Work required:
Please copy the lines below exactly, from the first one through the line showing "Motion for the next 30".

Data provided:
▬▬▬▬▬▬

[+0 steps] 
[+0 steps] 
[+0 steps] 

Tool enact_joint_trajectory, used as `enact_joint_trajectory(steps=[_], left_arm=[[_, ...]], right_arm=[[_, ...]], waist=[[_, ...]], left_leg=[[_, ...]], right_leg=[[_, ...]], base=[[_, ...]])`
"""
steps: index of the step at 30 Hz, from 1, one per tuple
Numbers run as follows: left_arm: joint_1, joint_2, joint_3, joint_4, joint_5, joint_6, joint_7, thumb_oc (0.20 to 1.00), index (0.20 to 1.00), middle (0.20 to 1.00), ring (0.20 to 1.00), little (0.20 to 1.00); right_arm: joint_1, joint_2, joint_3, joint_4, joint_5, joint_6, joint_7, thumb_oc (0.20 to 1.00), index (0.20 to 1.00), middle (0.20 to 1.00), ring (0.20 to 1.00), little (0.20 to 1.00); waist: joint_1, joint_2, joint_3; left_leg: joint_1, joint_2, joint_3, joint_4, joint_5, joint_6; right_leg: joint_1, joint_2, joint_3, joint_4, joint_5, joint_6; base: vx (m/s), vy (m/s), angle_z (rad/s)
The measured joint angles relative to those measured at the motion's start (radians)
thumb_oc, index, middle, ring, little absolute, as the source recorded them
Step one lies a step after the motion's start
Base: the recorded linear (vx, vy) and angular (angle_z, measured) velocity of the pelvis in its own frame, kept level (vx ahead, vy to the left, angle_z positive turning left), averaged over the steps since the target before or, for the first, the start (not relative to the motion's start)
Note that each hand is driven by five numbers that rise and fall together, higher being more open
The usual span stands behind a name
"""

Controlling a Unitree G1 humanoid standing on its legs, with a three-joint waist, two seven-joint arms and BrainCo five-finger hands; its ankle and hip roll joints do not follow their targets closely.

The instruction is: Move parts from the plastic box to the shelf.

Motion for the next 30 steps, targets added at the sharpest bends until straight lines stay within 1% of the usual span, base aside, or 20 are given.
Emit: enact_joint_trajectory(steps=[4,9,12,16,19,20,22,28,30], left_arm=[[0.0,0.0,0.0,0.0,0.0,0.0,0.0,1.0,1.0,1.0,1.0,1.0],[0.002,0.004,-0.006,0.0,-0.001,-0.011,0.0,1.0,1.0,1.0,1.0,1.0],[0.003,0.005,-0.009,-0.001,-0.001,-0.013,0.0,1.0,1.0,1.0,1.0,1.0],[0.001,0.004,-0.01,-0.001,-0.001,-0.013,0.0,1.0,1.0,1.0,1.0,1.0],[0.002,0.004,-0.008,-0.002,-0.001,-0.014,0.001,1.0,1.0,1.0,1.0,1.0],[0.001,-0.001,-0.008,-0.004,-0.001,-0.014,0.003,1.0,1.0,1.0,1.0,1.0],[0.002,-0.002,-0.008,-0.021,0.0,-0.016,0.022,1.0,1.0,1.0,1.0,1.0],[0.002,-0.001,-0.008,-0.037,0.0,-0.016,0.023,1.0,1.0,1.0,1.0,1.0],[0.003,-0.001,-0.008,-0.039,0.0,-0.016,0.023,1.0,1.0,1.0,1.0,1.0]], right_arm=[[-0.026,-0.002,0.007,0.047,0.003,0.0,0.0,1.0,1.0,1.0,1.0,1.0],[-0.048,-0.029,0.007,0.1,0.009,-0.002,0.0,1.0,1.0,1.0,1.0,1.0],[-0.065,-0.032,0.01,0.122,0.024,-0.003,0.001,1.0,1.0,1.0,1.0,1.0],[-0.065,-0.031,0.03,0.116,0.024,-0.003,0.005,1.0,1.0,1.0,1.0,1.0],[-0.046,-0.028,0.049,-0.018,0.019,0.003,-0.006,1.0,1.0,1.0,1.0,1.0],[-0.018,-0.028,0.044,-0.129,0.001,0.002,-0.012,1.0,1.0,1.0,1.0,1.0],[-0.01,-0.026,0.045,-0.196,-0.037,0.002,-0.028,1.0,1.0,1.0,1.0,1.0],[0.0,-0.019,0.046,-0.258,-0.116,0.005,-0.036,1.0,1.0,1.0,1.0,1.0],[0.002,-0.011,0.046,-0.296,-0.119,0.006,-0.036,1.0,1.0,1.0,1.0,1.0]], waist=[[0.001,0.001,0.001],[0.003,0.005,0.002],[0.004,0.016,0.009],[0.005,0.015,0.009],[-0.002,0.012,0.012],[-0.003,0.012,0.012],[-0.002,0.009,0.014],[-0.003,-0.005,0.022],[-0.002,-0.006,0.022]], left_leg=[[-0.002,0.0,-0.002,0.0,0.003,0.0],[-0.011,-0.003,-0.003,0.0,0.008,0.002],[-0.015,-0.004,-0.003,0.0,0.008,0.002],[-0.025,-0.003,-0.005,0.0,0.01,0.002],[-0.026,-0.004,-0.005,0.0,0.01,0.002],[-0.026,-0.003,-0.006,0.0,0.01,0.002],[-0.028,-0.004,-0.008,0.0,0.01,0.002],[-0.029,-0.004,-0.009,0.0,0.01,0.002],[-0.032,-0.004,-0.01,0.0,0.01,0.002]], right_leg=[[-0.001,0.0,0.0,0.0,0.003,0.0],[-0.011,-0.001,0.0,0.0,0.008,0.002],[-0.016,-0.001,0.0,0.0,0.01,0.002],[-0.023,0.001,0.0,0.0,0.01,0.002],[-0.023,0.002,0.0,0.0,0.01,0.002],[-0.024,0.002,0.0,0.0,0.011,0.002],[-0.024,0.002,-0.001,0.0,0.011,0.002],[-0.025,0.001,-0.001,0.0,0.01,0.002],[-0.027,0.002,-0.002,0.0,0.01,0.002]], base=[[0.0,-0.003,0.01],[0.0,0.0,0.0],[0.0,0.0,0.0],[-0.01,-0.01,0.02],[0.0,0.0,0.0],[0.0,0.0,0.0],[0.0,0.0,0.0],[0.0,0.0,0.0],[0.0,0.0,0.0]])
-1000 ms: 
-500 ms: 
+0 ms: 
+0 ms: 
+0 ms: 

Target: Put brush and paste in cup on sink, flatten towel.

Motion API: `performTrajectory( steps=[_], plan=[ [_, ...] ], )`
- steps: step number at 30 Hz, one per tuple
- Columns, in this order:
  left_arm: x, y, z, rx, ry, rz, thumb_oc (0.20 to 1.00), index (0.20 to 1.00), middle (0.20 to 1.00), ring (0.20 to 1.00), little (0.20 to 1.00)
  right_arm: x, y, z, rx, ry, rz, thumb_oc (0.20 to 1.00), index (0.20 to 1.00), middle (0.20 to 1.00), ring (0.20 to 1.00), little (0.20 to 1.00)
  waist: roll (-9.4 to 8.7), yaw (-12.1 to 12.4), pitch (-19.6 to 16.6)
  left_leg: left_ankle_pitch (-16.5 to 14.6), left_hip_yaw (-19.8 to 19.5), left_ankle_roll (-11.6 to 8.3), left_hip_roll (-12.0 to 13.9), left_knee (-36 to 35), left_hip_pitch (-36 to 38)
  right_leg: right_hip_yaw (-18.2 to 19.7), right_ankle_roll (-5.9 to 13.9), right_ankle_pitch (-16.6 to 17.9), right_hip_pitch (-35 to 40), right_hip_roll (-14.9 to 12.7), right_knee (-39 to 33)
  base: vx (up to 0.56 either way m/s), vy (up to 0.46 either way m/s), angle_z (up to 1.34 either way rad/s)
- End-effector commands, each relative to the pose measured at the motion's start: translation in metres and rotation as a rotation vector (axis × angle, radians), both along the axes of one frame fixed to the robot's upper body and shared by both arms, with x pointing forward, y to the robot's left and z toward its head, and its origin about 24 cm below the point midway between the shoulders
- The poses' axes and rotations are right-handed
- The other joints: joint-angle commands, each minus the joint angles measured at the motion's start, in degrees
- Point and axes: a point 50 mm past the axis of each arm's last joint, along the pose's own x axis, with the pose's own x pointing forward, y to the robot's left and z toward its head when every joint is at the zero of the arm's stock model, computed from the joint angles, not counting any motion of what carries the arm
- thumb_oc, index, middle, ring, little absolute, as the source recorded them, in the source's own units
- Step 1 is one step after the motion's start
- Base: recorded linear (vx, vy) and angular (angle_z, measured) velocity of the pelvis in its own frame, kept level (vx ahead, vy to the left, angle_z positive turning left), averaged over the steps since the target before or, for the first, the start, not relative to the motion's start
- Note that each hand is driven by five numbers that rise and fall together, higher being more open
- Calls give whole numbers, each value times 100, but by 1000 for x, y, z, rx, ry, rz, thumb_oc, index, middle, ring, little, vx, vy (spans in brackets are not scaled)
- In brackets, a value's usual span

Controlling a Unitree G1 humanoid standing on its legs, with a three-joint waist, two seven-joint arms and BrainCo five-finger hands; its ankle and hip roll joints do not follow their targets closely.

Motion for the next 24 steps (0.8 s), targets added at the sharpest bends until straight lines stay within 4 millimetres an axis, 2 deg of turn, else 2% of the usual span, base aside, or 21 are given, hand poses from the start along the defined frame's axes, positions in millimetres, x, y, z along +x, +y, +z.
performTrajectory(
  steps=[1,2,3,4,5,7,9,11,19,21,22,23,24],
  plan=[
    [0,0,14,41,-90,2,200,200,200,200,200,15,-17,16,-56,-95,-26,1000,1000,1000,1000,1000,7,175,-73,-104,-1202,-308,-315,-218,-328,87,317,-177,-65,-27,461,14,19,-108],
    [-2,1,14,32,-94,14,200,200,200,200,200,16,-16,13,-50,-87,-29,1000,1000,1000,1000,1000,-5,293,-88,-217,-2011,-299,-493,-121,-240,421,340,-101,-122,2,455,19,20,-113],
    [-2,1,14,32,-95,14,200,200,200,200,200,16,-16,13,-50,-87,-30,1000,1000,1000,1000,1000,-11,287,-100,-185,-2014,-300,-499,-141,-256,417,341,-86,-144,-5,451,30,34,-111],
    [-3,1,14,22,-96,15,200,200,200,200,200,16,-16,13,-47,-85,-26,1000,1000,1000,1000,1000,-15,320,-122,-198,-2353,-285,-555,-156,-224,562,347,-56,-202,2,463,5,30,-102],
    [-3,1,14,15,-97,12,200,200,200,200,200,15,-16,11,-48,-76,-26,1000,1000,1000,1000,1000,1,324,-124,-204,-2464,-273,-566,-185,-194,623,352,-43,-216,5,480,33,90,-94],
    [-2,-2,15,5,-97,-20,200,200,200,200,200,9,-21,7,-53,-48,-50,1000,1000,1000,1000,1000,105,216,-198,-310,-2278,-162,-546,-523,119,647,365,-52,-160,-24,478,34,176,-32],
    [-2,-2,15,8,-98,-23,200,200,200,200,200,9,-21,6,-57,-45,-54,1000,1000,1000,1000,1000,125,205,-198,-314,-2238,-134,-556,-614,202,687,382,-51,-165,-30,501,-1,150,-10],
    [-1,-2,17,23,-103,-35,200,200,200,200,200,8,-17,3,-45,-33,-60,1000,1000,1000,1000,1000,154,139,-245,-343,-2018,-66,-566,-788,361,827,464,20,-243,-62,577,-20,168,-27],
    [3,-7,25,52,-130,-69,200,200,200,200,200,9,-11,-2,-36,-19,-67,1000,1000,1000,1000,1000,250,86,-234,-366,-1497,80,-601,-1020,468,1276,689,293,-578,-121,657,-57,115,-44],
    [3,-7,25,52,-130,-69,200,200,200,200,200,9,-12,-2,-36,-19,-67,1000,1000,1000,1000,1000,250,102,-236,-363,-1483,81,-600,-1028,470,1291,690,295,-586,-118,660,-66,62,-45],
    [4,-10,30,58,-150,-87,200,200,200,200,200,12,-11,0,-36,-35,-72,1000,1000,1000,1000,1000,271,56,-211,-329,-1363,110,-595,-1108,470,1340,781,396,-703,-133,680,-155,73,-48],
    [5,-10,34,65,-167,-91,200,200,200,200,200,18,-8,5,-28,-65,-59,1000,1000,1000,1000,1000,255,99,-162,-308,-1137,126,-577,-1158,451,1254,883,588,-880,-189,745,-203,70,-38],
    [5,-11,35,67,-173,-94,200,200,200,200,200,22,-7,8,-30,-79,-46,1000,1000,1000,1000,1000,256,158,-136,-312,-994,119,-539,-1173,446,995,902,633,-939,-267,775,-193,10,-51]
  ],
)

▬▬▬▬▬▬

Answer section:
[+0 steps] 
[+0 steps] 
[+0 steps] 

Tool enact_joint_trajectory, used as `enact_joint_trajectory(steps=[_], left_arm=[[_, ...]], right_arm=[[_, ...]], waist=[[_, ...]], left_leg=[[_, ...]], right_leg=[[_, ...]], base=[[_, ...]])`
"""
steps: index of the step at 30 Hz, from 1, one per tuple
Numbers run as follows: left_arm: joint_1, joint_2, joint_3, joint_4, joint_5, joint_6, joint_7, thumb_oc (0.20 to 1.00), index (0.20 to 1.00), middle (0.20 to 1.00), ring (0.20 to 1.00), little (0.20 to 1.00); right_arm: joint_1, joint_2, joint_3, joint_4, joint_5, joint_6, joint_7, thumb_oc (0.20 to 1.00), index (0.20 to 1.00), middle (0.20 to 1.00), ring (0.20 to 1.00), little (0.20 to 1.00); waist: joint_1, joint_2, joint_3; left_leg: joint_1, joint_2, joint_3, joint_4, joint_5, joint_6; right_leg: joint_1, joint_2, joint_3, joint_4, joint_5, joint_6; base: vx (m/s), vy (m/s), angle_z (rad/s)
The measured joint angles relative to those measured at the motion's start (radians)
thumb_oc, index, middle, ring, little absolute, as the source recorded them
Step one lies a step after the motion's start
Base: the recorded linear (vx, vy) and angular (angle_z, measured) velocity of the pelvis in its own frame, kept level (vx ahead, vy to the left, angle_z positive turning left), averaged over the steps since the target before or, for the first, the start (not relative to the motion's start)
Note that each hand is driven by five numbers that rise and fall together, higher being more open
The usual span stands behind a name
"""

Controlling a Unitree G1 humanoid standing on its legs, with a three-joint waist, two seven-joint arms and BrainCo five-finger hands; its ankle and hip roll joints do not follow their targets closely.

The instruction is: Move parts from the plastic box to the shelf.

Motion for the next 30 steps, targets added at the sharpest bends until straight lines stay within 1% of the usual span, base aside, or 20 are given.

This exercise is done.